Siamese Dream was a breakout success for the Pumpkins, eventually going 4x platinum. Suddenly, Corgan was a spokesperson, no longer sniping from the sidelines but uncomfortably the equal of his peers. The band headlined Lollapalooza, which Corgan was vocal about hating. He griped about not being “the cute one,” relegated to standing in the back on the band’s magazine covers. He carped ceaselessly about Iha and Wretzky, calling his band “these people I care about very much yet they continue to keep failing me.” He professed boredom with rock’n’roll, professed misery at its trappings. The minute Corgan left the studio or the stage, his dreamland vanished, and he sounded like a man who had crawled across the desert toward a mythical fountain only to taste saltwater. Corgan grimaced, wiped his mouth, and was left unsatisfied.

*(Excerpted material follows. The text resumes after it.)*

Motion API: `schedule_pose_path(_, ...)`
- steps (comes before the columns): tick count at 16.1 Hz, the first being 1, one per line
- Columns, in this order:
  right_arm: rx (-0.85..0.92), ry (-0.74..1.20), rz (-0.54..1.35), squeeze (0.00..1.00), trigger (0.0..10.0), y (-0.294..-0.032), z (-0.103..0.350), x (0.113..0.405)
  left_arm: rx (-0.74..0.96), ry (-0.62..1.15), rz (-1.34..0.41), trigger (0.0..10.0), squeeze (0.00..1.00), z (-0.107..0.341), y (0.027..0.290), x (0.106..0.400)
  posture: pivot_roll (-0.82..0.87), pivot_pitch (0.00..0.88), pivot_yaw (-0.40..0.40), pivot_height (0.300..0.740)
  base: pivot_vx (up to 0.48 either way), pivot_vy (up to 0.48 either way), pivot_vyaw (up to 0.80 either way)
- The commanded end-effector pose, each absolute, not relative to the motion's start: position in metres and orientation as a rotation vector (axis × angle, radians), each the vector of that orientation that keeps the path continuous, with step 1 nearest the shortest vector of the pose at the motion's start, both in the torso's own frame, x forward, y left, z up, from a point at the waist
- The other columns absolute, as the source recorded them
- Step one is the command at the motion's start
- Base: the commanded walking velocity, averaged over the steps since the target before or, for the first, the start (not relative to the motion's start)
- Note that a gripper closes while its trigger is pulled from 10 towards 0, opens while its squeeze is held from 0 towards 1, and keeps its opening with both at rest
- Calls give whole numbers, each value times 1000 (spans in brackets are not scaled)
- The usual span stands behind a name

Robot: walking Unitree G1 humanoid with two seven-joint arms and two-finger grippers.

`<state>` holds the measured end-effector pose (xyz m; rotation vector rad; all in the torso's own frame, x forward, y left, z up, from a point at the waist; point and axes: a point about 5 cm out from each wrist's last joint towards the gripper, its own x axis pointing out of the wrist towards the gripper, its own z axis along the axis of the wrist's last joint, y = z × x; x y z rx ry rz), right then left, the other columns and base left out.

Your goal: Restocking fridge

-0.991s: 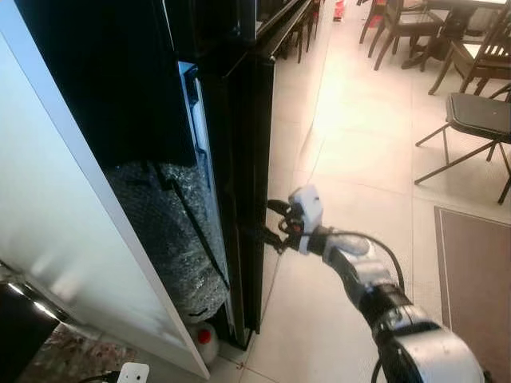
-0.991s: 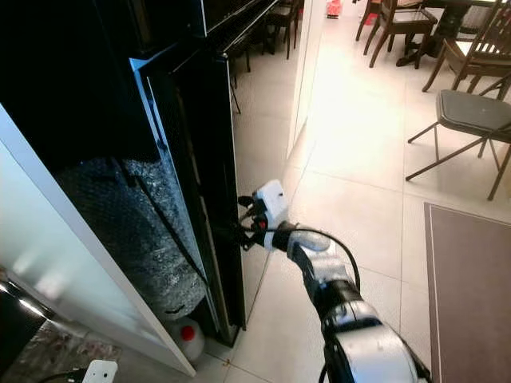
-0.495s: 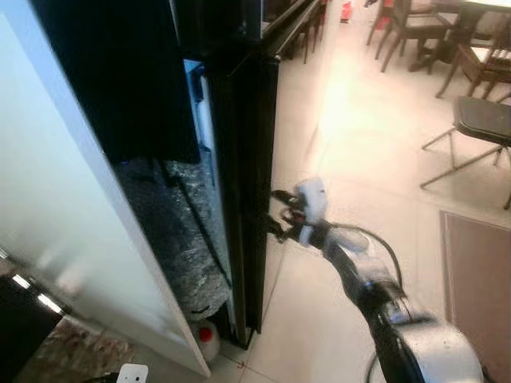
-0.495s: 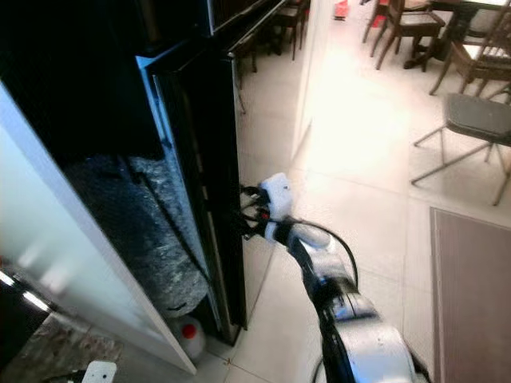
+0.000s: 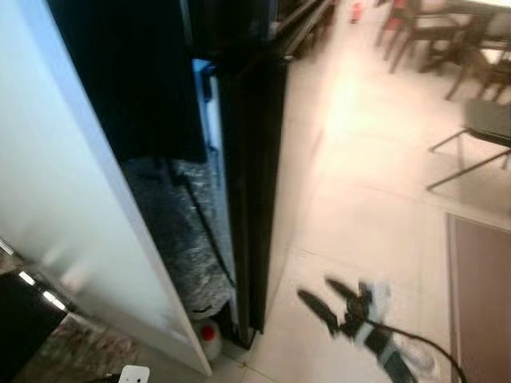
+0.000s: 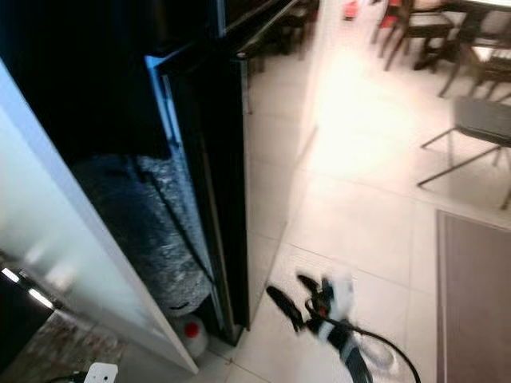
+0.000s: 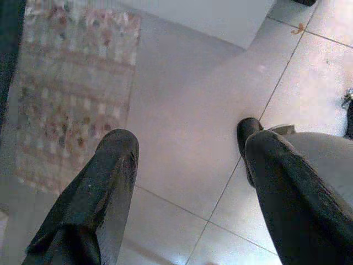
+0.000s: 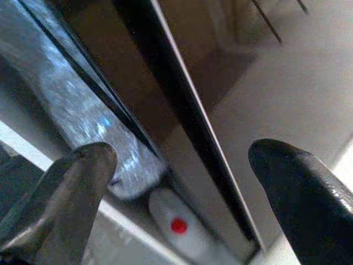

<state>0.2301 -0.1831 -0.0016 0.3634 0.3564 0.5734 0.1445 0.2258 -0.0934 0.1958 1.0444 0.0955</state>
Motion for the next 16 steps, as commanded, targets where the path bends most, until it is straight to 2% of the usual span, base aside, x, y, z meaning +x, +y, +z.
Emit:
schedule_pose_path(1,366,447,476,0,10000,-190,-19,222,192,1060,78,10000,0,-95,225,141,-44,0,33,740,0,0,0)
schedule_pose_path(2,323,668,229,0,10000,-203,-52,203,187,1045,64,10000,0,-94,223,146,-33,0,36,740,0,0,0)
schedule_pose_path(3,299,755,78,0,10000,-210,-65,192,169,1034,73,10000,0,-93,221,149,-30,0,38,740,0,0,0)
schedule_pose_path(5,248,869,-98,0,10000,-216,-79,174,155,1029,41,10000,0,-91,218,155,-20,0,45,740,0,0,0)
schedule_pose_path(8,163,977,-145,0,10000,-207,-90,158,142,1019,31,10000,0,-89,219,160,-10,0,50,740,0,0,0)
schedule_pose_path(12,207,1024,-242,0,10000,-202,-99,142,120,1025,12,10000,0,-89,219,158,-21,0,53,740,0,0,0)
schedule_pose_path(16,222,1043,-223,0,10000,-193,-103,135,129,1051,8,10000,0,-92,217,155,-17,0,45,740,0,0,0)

He already had his eye on the next horizon: a double album. His generation’s answer to The Wall. Only he could do it, he was convinced. Surely that would slake his thirst. “Nobody’s got the balls to take the pretentious ‘how dare you?’ move,” he said. “If I’m going to do it, now’s the fucking time. I’m already starting to hear minor grumblings about mortgages and stuff. It won’t be long before I start having children. Now is the fucking moment.” Better to exist in the dreamland, where perfect sounds could be made, and manipulated. On “Cherub Rock,” he howled “Let me out” from inside that sound, but he was barely audible—already a rat in a cage. Then he closed his mouth, and the guitar solo arced up from the center of the song. It was the purest sound of yearning he’s ever captured—a single high D, streaking like a flare gun into the night.